> WHAT THE TASK ASKS:
Among the entries below, one line contains "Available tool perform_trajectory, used" and another contains "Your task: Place". Transcribe those two lines and every line between them, exactly.

BEGIN

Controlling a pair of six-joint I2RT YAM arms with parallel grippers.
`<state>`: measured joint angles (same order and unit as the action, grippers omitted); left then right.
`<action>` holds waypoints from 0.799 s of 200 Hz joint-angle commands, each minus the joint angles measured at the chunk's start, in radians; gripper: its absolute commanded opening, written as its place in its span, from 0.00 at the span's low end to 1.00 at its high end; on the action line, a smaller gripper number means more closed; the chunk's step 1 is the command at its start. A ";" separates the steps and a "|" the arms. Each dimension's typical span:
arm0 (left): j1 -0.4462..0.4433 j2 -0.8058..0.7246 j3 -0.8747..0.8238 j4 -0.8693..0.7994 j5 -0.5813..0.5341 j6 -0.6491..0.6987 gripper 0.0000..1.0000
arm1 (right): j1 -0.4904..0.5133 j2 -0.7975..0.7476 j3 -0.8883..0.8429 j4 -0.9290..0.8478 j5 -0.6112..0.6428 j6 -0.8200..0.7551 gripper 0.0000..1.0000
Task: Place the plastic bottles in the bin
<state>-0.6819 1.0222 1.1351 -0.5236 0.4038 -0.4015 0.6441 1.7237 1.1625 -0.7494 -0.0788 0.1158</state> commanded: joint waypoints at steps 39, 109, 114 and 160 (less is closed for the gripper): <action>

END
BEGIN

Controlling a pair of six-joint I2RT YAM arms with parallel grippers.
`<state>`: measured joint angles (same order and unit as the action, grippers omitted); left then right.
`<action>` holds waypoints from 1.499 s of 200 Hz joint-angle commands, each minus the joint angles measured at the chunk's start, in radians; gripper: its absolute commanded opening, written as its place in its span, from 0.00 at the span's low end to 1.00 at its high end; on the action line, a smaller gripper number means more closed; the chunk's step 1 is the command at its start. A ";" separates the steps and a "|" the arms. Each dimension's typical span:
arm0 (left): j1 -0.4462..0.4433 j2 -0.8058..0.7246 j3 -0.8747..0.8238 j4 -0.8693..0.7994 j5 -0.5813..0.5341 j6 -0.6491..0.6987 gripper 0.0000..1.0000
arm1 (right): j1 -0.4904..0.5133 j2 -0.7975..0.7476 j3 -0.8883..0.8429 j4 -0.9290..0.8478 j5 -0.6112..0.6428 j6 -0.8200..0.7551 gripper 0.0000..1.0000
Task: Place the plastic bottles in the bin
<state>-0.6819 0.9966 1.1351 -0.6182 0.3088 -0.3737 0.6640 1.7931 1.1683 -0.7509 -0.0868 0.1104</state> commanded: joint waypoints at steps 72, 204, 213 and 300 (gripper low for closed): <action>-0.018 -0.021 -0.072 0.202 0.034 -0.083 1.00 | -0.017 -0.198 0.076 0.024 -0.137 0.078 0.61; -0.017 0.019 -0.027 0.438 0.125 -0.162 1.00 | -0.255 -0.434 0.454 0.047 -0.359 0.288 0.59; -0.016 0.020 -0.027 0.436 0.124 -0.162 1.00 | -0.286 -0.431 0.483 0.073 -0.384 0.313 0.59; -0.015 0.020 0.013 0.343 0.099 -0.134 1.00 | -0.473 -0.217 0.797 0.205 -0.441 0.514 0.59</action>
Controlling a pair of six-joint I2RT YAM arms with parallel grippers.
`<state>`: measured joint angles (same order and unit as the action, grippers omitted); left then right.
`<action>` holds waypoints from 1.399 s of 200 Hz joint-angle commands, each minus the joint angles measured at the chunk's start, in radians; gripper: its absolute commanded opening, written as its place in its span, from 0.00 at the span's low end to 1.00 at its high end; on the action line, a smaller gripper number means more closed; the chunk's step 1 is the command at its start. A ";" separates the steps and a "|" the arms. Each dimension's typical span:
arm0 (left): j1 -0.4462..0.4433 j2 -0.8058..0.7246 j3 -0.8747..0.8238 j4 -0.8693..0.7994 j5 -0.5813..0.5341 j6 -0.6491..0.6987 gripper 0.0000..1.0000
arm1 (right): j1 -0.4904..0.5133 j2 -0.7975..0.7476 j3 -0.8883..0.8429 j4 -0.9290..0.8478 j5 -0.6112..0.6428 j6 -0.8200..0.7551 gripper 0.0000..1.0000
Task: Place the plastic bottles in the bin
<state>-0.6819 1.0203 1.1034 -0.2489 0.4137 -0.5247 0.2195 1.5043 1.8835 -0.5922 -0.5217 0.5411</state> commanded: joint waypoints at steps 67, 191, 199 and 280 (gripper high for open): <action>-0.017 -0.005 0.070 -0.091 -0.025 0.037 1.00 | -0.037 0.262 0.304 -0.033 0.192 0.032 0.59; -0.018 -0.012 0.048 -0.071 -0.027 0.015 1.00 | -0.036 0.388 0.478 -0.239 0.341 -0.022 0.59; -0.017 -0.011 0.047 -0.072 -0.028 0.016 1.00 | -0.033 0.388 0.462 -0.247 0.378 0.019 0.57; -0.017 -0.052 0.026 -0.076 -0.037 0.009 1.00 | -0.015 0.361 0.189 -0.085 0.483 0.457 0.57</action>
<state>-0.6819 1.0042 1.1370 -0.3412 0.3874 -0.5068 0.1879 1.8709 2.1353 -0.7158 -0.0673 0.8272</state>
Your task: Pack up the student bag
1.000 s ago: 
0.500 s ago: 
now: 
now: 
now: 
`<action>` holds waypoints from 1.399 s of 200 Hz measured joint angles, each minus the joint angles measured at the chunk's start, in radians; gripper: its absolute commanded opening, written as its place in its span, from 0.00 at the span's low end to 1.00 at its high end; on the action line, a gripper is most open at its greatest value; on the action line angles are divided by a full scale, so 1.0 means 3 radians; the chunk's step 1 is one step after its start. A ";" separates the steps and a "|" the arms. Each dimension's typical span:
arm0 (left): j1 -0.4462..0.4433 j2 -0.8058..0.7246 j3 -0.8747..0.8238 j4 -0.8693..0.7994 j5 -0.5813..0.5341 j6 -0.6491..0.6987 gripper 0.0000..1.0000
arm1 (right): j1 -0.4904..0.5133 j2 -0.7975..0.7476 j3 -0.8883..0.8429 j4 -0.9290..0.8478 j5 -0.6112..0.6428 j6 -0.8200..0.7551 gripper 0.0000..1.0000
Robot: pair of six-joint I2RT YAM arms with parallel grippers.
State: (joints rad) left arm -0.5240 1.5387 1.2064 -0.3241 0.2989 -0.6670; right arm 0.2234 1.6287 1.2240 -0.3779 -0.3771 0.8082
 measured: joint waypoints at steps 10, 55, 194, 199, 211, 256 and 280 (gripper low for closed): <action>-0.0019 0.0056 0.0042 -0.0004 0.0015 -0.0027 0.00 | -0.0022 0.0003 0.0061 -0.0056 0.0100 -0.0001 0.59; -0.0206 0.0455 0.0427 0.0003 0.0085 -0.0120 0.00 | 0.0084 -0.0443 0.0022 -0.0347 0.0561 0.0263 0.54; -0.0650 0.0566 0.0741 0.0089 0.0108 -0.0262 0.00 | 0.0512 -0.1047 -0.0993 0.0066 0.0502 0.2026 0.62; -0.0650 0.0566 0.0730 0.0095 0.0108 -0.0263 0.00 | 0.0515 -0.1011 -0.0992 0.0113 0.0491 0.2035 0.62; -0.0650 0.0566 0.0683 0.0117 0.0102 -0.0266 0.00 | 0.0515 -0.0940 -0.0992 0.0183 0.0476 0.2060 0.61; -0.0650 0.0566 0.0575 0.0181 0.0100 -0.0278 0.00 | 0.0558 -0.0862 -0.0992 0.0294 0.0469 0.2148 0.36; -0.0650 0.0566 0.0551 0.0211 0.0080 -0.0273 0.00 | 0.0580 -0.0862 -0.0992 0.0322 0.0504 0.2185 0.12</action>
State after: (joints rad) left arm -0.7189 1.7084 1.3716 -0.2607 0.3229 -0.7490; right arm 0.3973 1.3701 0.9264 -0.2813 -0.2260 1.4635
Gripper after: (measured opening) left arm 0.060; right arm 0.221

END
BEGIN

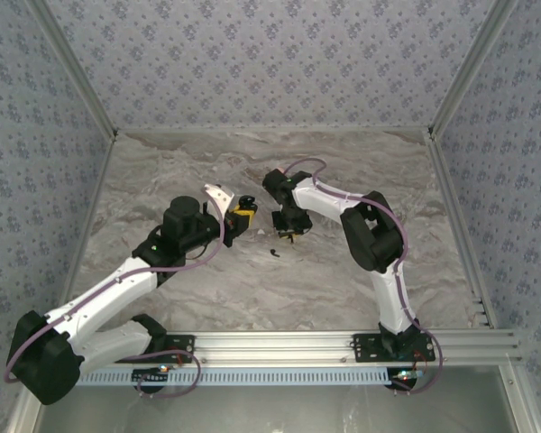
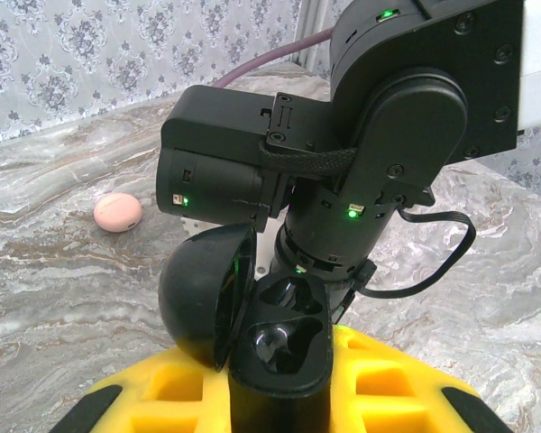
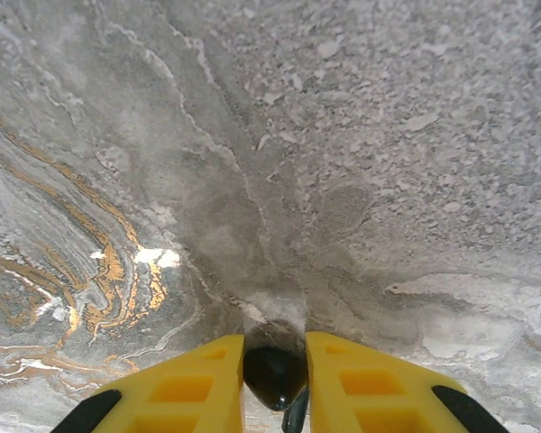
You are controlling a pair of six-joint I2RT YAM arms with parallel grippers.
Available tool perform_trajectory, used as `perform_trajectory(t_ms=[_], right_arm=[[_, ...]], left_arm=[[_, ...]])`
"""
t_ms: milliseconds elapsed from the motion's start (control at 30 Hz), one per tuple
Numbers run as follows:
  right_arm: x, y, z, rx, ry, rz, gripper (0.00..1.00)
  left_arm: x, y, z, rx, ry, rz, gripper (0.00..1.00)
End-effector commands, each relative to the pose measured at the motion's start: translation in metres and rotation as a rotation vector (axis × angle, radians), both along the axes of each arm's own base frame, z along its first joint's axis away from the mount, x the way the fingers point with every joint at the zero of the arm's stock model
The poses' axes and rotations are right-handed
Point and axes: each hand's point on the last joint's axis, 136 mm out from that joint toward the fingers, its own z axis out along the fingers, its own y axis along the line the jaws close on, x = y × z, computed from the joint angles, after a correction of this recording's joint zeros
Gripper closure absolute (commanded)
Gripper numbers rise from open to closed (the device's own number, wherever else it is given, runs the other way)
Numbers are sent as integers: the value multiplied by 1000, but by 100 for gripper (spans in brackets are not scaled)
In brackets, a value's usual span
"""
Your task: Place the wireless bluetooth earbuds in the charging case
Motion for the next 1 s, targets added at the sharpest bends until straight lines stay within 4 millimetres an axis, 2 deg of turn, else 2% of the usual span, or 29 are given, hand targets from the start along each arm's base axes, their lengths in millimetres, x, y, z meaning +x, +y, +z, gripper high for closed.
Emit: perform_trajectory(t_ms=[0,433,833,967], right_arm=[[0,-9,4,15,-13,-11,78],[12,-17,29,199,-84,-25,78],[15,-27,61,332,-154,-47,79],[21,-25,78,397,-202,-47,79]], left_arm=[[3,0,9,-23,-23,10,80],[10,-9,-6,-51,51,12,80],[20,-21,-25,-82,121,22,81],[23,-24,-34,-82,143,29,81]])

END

> OUTPUT:
Available tool perform_trajectory, used as `perform_trajectory(t_ms=[_], right_arm=[[_, ...]], left_arm=[[_, ...]])`
"""
t_ms: milliseconds elapsed from the motion's start (control at 30 Hz), one per tuple
Numbers run as follows:
  right_arm: x, y, z, rx, ry, rz, gripper (0.00..1.00)
  left_arm: x, y, z, rx, ry, rz, gripper (0.00..1.00)
End-effector commands, each relative to the pose measured at the motion's start: translation in metres and rotation as a rotation vector (axis × angle, radians), both along the axes of each arm's own base frame, z along its first joint's axis away from the mount, x the way the fingers point with every joint at the zero of the arm's stock model
The poses' axes and rotations are right-handed
Point and axes: each hand's point on the last joint's axis, 136 mm out from that joint toward the fingers, its own z axis out along the fingers, its own y axis along the line the jaws close on, x = y × z, computed from the joint angles, after a correction of this recording's joint zeros
Gripper closure absolute (commanded)
Gripper numbers rise from open to closed (the device's own number, wherever else it is given, runs the other way)
Numbers are sent as integers: the value multiplied by 1000, but by 100 for gripper (spans in brackets are not scaled)
In brackets, a value's usual span
"""
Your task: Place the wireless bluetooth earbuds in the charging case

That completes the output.